Task material
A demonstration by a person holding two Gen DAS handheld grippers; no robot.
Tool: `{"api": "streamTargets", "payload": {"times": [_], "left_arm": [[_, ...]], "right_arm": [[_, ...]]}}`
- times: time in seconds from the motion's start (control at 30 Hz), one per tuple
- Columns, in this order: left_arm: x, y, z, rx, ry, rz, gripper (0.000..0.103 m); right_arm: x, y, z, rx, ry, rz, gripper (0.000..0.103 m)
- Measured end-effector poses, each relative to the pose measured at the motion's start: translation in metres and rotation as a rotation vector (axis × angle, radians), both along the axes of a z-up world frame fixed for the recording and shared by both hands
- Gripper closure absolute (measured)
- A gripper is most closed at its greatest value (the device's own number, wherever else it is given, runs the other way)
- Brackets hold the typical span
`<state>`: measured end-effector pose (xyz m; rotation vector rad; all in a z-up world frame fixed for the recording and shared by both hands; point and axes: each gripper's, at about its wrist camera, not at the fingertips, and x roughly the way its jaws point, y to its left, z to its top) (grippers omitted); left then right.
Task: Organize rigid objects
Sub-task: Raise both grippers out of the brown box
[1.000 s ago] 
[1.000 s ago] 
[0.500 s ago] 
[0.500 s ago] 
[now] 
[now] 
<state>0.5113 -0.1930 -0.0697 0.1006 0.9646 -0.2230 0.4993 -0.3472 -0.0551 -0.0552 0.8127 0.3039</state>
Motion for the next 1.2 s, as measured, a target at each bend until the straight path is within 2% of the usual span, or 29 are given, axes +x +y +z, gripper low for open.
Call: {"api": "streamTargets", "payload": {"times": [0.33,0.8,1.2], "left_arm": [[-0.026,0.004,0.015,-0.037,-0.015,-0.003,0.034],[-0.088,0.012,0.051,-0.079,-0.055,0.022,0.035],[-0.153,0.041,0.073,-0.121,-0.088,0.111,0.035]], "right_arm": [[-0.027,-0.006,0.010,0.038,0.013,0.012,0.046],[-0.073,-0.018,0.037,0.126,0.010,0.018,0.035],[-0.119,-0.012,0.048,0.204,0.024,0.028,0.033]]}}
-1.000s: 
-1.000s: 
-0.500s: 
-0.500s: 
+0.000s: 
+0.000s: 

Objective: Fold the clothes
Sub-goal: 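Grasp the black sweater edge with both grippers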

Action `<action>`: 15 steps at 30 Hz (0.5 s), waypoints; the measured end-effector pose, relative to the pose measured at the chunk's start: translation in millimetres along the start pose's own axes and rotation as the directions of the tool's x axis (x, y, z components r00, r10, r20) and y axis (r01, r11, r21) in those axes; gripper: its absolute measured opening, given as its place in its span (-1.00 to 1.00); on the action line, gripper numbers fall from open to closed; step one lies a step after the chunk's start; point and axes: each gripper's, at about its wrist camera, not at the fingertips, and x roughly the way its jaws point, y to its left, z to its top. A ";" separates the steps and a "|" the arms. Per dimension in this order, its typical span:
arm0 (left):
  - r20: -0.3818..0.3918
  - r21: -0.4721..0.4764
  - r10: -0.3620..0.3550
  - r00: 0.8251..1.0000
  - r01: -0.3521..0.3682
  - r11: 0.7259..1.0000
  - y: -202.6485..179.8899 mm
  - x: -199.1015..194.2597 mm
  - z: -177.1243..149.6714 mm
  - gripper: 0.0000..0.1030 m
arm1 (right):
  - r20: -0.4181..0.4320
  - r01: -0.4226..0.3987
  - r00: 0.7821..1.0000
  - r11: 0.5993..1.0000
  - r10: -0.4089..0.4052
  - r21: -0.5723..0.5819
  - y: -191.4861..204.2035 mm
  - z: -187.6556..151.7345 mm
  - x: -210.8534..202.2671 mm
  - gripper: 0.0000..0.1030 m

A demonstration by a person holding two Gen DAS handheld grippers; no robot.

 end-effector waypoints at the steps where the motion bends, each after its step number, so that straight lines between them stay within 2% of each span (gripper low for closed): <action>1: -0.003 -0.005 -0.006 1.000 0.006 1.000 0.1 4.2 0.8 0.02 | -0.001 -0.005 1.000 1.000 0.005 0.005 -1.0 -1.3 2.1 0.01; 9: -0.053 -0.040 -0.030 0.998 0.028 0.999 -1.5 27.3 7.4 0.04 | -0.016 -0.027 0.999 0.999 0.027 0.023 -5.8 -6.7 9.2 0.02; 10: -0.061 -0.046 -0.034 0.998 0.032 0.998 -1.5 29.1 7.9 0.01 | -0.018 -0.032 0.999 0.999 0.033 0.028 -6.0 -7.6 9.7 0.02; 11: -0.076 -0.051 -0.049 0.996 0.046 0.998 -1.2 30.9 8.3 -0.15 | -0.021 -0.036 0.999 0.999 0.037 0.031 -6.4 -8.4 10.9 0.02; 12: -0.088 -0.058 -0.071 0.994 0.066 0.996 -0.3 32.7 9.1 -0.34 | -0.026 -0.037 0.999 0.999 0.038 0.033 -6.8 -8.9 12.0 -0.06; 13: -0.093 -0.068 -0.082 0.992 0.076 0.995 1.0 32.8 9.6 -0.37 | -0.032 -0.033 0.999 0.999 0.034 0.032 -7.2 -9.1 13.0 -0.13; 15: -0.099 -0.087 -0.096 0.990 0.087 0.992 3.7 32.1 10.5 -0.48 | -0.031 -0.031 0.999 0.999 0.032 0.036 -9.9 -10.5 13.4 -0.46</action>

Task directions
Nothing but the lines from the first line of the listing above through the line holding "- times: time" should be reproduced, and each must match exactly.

Written response
A demonstration by a person holding two Gen DAS handheld grippers; no robot.
Tool: `{"api": "streamTargets", "payload": {"times": [_], "left_arm": [[_, ...]], "right_arm": [[_, ...]]}}`
- times: time in seconds from the motion's start (control at 30 Hz), one per tuple

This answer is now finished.